Tugo, “Giorni” il primo EP della band: un po’ pop punk e un po’ indie

Giorni” Ep è il primo lavoro autoprodotto della band emiliana Tugo, disponibile sui principali store digitali dal 25 Settembre 2020. Mancano ancora un paio di giorni, ma noi abbiamo ascoltato il disco in anteprima e ve lo andiamo subito ad illustrare.

Tugo Giorni

Tugo – Giorni

I Tugo sono una band emiliana nata nel 2018 dalle ceneri di altri progetti musicali. Proprio come una fenice sono risorti più forti di prima. “Giorni” , composto da quattro brani, è il loro primo EP. E’ difficile inserire questi ragazzi in un genere specifico. In solo quattro brani sentiamo le influenze del pop punk degli anni 2000, del rock italiano e un po’ dell’indie moderno. Nonostante questa differenza di generi “Giorni” ha un filo conduttore musicale che lega tutti i brani.

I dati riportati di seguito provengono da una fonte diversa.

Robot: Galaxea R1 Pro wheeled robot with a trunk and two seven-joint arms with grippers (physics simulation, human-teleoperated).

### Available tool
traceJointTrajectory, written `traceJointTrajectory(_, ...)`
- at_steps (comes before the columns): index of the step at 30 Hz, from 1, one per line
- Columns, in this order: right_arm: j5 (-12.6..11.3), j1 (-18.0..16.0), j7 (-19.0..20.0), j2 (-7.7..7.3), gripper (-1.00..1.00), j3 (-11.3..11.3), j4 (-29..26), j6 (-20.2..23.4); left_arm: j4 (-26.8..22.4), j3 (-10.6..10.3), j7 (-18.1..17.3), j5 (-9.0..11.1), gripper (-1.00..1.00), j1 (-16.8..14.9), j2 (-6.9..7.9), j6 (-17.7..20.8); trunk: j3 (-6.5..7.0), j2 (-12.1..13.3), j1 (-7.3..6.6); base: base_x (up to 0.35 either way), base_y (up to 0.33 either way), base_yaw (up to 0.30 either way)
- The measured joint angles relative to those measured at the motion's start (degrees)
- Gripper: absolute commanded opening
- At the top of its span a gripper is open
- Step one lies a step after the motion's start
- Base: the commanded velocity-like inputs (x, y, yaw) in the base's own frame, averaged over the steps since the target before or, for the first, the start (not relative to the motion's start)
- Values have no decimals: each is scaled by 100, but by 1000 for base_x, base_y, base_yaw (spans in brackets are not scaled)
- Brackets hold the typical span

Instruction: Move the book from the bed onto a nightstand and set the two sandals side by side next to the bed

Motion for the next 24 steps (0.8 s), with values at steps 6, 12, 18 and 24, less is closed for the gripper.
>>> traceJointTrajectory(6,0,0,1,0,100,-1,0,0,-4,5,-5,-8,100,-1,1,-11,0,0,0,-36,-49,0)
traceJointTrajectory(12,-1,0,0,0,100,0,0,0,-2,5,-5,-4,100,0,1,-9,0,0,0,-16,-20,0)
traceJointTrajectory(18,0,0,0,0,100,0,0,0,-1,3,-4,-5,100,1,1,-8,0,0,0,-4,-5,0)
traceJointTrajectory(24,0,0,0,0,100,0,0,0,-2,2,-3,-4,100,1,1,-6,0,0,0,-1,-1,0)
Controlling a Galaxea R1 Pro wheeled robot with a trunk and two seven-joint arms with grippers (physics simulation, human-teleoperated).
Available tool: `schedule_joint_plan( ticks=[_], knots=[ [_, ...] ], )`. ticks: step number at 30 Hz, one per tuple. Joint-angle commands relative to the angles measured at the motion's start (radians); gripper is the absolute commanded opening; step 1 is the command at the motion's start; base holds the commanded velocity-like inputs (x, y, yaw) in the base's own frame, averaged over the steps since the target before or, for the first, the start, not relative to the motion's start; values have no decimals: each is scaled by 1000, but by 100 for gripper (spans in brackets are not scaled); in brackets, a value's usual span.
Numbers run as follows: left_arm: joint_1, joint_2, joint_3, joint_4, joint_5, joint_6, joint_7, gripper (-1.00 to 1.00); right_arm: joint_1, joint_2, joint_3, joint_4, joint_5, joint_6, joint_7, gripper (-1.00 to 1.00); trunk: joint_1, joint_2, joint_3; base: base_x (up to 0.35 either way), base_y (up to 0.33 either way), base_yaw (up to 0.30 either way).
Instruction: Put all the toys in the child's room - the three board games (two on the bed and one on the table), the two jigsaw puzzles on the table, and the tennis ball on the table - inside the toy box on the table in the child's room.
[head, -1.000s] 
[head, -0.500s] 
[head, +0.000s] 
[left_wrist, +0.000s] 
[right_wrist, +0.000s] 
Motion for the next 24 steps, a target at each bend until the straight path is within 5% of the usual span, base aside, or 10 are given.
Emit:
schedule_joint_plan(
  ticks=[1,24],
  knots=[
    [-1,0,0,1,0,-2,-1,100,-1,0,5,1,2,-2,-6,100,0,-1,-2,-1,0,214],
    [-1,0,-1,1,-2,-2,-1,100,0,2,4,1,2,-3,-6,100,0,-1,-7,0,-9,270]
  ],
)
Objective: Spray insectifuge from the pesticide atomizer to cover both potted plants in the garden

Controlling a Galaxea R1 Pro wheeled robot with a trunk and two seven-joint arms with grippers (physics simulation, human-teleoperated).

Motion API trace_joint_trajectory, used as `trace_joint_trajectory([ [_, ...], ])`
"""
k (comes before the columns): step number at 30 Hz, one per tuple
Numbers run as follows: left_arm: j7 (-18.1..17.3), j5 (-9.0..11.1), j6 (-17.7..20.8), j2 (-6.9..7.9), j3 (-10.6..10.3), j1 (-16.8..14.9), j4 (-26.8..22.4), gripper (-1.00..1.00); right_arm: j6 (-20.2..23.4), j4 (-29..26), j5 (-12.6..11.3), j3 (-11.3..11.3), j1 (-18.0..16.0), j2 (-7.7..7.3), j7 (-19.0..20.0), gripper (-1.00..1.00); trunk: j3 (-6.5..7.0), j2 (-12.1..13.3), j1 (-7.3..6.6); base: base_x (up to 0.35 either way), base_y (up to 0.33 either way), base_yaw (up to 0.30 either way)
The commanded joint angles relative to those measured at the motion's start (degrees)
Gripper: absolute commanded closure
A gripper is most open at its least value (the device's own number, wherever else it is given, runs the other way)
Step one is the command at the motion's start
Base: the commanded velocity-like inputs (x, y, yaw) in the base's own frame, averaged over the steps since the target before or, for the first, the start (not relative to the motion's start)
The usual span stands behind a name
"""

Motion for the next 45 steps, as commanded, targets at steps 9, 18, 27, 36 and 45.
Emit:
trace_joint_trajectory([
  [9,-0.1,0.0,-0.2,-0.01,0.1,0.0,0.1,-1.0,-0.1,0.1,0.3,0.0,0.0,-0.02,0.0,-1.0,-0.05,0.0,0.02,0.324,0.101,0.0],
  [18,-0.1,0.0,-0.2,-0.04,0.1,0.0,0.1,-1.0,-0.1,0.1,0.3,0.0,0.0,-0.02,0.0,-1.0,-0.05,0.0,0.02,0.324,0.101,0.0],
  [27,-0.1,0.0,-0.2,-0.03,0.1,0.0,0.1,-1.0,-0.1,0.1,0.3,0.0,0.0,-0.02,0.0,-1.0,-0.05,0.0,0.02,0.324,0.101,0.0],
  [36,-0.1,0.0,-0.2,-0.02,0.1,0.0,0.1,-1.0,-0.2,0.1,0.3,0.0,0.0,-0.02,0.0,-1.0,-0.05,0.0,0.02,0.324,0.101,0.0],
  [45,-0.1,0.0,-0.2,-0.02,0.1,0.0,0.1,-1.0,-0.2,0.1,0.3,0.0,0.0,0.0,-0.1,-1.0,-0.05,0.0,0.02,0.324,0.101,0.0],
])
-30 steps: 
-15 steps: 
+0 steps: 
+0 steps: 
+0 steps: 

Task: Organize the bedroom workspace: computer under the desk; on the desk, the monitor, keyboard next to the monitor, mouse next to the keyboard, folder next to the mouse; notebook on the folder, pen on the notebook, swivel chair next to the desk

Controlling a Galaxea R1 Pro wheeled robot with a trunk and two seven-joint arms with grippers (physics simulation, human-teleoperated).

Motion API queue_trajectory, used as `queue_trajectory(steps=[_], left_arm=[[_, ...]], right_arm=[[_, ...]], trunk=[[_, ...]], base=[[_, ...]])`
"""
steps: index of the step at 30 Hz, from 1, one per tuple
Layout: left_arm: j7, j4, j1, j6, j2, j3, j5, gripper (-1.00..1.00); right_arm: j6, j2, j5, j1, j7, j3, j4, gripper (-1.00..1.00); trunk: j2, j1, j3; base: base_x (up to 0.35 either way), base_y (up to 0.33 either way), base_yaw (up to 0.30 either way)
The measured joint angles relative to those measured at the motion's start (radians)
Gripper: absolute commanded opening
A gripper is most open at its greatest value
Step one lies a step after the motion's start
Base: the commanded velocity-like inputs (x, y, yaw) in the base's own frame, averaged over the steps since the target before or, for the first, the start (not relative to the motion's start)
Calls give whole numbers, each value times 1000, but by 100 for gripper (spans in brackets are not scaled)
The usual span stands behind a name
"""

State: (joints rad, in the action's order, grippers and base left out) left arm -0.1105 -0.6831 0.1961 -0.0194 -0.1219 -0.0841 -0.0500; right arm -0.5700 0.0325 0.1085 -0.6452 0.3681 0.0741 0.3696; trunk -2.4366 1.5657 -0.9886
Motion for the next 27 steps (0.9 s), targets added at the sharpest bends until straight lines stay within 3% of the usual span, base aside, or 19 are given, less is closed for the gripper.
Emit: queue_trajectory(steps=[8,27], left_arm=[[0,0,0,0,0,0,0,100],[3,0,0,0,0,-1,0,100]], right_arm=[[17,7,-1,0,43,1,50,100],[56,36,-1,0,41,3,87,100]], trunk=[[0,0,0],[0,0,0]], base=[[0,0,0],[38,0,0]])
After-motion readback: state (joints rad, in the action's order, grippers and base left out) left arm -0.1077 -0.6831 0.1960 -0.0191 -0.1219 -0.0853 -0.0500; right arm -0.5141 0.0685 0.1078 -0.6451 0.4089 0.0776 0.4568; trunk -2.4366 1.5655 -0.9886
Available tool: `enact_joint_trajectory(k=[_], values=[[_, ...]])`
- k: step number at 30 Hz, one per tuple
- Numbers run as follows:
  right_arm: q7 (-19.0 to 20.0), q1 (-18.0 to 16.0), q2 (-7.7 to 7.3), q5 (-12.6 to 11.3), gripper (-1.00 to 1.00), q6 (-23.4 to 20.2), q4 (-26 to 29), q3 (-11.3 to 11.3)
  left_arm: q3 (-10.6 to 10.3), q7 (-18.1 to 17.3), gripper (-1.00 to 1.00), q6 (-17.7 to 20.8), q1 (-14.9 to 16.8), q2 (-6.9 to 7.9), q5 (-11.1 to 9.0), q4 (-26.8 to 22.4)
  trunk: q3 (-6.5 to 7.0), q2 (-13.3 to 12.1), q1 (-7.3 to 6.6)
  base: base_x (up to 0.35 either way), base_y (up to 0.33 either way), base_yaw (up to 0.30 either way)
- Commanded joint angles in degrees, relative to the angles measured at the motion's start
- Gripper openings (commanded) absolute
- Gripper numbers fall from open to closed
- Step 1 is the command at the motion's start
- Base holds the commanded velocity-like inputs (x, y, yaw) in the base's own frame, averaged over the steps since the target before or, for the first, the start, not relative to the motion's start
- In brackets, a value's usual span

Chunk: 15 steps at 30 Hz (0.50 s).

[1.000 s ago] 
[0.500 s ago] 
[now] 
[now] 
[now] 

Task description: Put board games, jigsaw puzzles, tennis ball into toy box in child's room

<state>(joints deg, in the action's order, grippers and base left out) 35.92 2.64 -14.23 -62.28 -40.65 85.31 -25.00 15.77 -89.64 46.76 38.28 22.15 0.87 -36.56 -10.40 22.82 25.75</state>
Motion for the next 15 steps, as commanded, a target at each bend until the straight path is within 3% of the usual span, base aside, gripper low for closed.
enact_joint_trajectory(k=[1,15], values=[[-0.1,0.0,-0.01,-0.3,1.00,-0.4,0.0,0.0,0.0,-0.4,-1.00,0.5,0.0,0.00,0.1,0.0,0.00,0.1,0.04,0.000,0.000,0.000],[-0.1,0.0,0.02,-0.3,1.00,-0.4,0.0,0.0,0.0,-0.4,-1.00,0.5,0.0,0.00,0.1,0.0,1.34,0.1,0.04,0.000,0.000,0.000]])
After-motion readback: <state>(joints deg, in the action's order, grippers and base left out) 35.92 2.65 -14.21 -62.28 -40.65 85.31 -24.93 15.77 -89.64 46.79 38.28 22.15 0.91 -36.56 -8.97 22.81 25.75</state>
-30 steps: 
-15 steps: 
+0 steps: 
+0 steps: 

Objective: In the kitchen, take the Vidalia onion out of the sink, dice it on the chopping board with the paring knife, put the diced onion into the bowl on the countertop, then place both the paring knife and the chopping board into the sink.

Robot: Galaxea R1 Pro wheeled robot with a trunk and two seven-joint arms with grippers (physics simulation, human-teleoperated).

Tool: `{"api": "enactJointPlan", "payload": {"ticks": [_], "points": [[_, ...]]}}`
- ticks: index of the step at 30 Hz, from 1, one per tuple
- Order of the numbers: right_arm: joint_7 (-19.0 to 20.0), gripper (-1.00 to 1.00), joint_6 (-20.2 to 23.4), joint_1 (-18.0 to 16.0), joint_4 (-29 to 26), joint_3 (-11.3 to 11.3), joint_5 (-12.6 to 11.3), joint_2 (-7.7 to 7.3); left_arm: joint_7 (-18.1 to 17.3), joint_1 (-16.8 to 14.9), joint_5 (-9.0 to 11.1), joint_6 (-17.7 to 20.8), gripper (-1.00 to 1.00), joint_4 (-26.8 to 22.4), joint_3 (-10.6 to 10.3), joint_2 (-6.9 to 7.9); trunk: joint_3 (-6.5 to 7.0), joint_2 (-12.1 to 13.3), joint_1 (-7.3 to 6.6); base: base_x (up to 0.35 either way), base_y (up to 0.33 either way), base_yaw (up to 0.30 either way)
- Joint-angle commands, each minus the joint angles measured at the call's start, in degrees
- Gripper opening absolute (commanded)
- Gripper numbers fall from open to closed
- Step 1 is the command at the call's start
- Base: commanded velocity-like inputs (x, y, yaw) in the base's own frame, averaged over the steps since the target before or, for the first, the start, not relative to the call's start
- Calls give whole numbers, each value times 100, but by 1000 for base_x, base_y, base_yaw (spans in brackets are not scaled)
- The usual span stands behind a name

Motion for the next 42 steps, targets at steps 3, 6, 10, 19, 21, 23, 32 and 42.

L’EP si apre con “Giorni“, canzone che dà il titolo a tutto il lavoro. Il testo è profetico, scritto nel 2019 parla di un mondo, il nostro, che “presto finirà”: il nostro incedere frenetico nella quotidianità ormai perennemente online, l’ansia che ti tiene sveglio la notte… per fortuna, pare ci sia ancora qualcuno che ci possa curare o, per lo meno, far stare meglio. Il suo sound si presta perfettamente per la dimensione live e anche come singolo.

Si passa poi a “Mani”, uno dei brani che abbiamo apprezzato di più. Qui sono evidenti le influenze pop punk degli anni 2000. Il sound ci ricorda molto lo stile dei primi brani dei Simple Plan, mentre dal punto di vista della voce ci spostiamo sull’indie che va di moda in questi anni.

Il nostro brano preferito è in assoluto “Nessuno vuole bene al bassista”. A metà strada tra il rock&roll e il punk ‘77, questo è un pezzo che chiama il crowd surfing fin dai primi secondi. Questo è il sound che ci piace e anche l’ironia del testo non guasta affatto.

Non ci colpisce molto “Dottore”. Perfetta come epilogo di tutto il lavoro, ma molto poco coinvolgente.

In generale “Giorni” è un EP che si ascolta volentieri, però la voce è ancora poco in armonia con il sound. Inoltre i Tugo ancora non spiccano per originalità. Un buon lavoro, ma richiama un po’ troppo a qualcosa di già sentito.

Non demordete ragazzi, perché il talento c’è ed è normale che nei primi lavori si richiami un po’ troppo a chi ci ha influenzato musicalmente.